The district wanted me to teach to tests. I got around this by teaching well and letting the results take care of themselves. Job crafting takes some courage. I adhered to my convictions. I wanted my students to be able to compete, not to be bound to a life of menial labor, low expectations, and poverty. The world did not respect weakness, but exploited it. The world would celebrate them if they overcame their obstacles, not for being pummeled by them. In the Information Age, those who respected and cultivated knowledge (especially in math, science, and technology) would thrive and prosper. Decades later, several of my former students contacted me- among them a geologist and a lead integration technician for the aerospace manufacturer Space X, founded by Elon Musk. Naches is a Yiddish word that refers to the joy a parent or mentor feels when a child succeeds. My heart overflows with it.


I am still job crafting. To teach mindfulness to children, I piloted a program at the Boys and Girls Club in 2017- which is still running. We integrated science, technology, engineering, and mathematics with mindfulness. Classes begin with 10-20 minutes of training. We use transformational technologies to enhance their regulatory skills: electroencephalograms (EEGs) and heart rate variability (HRV) sensors allowed the children to peer into the workings of their own minds in real time. The feedback data allowed them to see, monitor, regulate and modify their responses to enhance their physiological and psychological well-being.


Our data supports the existing body of research that the ability to self-regulate enhances cognitive functioning. In other words, we are more clear and creative when the mind and body are calm.


As satisfying as the work is, there is a trade off. I earn less in the non-profit sector than I made in the public sector, but I have fun. The constraints, moreover, force me to be more creative with less. I have multiple income streams and more freedom to do the work I feel called to do.


This blog and the retreats I organize are another example of job crafting. The need is there. Famed investor, Charles Munger, attributed his success to 3 simple rules. The first was: "Don't sell anything you wouldn't buy yourself." Everything I teach is valuable to me. And much of the learning came at a cost. I don't promote anything I don't practice. I walk the talk. Munger's second and third rules are not part of my job crafting strategy, but they are illuminating: 2. "Don't work for anyone you don't respect and admire" and 3. "Work only with people you enjoy."

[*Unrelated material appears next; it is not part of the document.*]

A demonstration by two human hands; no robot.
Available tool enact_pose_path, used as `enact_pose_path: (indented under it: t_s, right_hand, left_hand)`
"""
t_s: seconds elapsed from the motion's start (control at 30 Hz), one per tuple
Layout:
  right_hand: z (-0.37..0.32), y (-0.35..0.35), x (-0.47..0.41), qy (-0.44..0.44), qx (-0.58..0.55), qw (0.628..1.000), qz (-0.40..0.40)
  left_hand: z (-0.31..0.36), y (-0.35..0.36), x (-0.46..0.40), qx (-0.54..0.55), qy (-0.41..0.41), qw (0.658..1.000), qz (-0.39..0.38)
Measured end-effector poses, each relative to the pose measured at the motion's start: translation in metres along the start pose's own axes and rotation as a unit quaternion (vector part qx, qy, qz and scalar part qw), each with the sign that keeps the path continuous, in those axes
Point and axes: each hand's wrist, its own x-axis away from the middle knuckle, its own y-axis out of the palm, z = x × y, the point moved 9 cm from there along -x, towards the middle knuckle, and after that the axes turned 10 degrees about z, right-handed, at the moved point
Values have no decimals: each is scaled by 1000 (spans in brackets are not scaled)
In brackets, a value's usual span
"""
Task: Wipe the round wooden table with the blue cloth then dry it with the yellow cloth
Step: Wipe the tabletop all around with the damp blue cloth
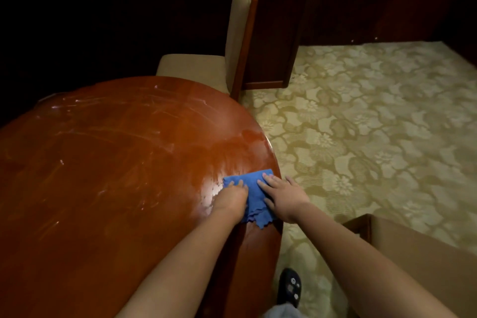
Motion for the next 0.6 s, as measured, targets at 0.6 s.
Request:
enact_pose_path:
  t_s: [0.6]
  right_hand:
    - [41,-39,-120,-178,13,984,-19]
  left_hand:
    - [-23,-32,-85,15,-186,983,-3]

Identifying and aligning one's signature strengths to the work we do is another path to fulfillment. A signature strength is a character strength. They are grouped into 6 main classes: wisdom & knowledge, courage, humanity, justice, temperance, transcendence. Signature strengths point to our deepest values- for one it might be curiosity, for another honesty, for another social connection or teamwork or prudence. My top signature strengths are curiosity, love of learning, gratitude, self-regulation, and perseverance. Daily, I search for ways to exercise these strengths. My work as an educator, for example, leverages my innate curiosity and love of learning. I get paid to learn music theory, programming, 3D modeling, laser cutting, languages, writing, fitness, meditation, gardening, cooking, investing, carpentry, neuroscience, electronics, finance, mathematics, and just about any other subject I'm curious to explore. You can identify your signature strengths by taking the survey. 


Guided by right intention, right motivation, and love for the whole Self of which I am a part, I work. The results take care of themselves.